Bagdá, agosto de 1990.
A velha caminhonete seguia rápido pelas ruas de Bagdá. A periferia já havia ficado para trás. O iraquiano continuava a pensar na mulher e na pequena filha.
Na semana anterior, a escassez de alimentos começara. Nada chegava à periferia desde o início dos bombardeios, e o mínimo estoque de comida que o iraquiano havia conseguido preparar era insuficiente. Sua filha precisava se alimentar. Porém, nenhum mercado abria as portas há dias, temendo as bombas americanas.

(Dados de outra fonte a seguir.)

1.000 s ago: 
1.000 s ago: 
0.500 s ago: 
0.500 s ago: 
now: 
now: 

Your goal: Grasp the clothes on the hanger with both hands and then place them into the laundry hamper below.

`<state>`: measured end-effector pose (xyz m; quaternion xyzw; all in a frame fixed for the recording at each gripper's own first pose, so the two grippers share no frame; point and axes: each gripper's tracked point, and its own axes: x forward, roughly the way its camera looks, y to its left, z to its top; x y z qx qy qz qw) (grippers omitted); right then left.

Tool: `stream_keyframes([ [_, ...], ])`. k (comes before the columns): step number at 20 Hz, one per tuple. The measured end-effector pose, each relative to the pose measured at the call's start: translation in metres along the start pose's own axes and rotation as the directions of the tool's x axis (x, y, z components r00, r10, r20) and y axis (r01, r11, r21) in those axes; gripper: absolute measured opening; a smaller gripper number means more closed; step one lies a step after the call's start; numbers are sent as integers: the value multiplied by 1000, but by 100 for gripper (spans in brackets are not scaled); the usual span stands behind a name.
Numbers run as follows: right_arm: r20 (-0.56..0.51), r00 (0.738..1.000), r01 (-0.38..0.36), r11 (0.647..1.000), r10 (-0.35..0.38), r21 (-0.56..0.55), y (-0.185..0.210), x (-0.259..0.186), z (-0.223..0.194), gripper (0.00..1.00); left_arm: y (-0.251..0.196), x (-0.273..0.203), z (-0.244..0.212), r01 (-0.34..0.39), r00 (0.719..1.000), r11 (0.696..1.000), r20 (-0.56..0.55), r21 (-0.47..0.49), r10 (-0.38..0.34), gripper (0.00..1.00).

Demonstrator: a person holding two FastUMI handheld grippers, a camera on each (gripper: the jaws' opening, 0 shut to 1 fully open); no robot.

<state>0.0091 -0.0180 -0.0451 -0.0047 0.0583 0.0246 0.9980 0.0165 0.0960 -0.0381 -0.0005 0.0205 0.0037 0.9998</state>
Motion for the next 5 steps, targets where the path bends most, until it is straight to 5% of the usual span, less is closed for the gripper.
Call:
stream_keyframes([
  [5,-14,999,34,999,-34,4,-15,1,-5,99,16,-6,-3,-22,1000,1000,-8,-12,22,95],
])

Não lhe restava alternativa, se não arriscar-se no coração do conflito.
Outrora movimentadas, as ruas do centro agora eram um dos principais alvos de ataque; os boatos de que soldados de Sadam usavam prédios como ponto estratégico de observação era um perfeito pretexto para os americanos. Entretanto, para o iraquiano, tal pretexto desencadeava uma triste realidade: os mercados, assim como inúmeras outras construções, estavam destruídos.
Após quase uma hora de procura, o iraquiano se deu conta de que já se afastava da zona central da cidade e deveria voltar. Porém, mesmo sendo imprudente, optou por continuar rondando com o veículo. Alguns minutos depois, notou que adentrava na zona das fábricas, onde havia trabalhado anos antes. Esperançoso, resolveu estacionar a camionete e perambular a pé. Por precaução, trazia consigo uma pistola.
Para sua descrença, os americanos não haviam poupado nem a antiga fábrica de leite. Num raio de muitos metros, tudo estava danificado ou completamente destruído. A fábrica permanecia, mesmo danificada, permanecia em pé, e o iraquiano decidiu que valia a pena verificar. Talvez uma ou duas garrafas de leite, pensou. No entanto, havia outro tipo de surpresa na velha fábrica.
Um homem, aparentemente na casa dos cinquenta anos, observava a destruição. Seus trajes não eram normais de um iraquiano; a camisa social remetia à um americano. Além disso, tinha algo em mãos.
— Parado. — falou o iraquiano, apontando a pistola para o homem. — Quem é você?
O homem virou-se. Colocou as mãos para cima, e respondeu num árabe simples:
— Jornalista. Jornalista. — Trêmulo, o homem novamente acrescentou: — Jornalista.
Não fazia sentido, e o iraquiano seguia desconfiado. Semanas antes, houvera um êxodo de jornalistas estrangeiros, temerosos pela guerra e ansiosos por deixar o país.
— O que faz ainda em Bagdá? — indagou o iraquiano. — Perdeu-se de seus iguais?
— Eu... resolvi ficar. — respondeu o homem. — Sou o único que ficou. Meu nome é Peter. E você, o que faz aqui?
O iraquiano abaixou a pistola. Não gostava do homem, mas não era um assassino.
— Procuro comida para minha filha. Trabalhei nesta fábrica, anos atrás.
— Esta fábrica foi bombardeada alguns dias atrás. Os americanos disseram que aqui era um local de produção de armas bacteriológicas. — falou Peter. Parecia incomodado e insatisfeito. Por fim, estendeu o objeto que tinha em mãos ao iraquiano: — pode tirar fotos minhas?
O iraquiano assentiu. Peter pegou várias colheres de plástico do chão e pediu para que a foto fosse tirada.
— O que fará com a foto?
— Mostrarei a verdade. — respondeu, decidido. — Não havia produção alguma de armas aqui. O povo americano precisa saber.
O iraquiano arregalou os olhos.
— Vai traí-los? — perguntou.
— Não. — começou Peter. — Não vou traí-los, pois não estou do lado deles. Não estou de lado algum. Aqui, estou apenas mostrando a verdade. É o que devo fazer.
Os dois homens saíram juntos do que havia sobrado da fábrica. Afinal, o iraquiano encontrara um enlatado de leite em pó. Mesmo feliz, ainda tentava entender por que o tal jornalista estava ali. Por que iria trair os compatriotas. Para ele, a neutralidade não era possível. Ao indaga-lo novamente, Peter respondeu:
— Esta neutralidade existe, amigo. — sorrindo, completou: — E deve se chamar jornalista.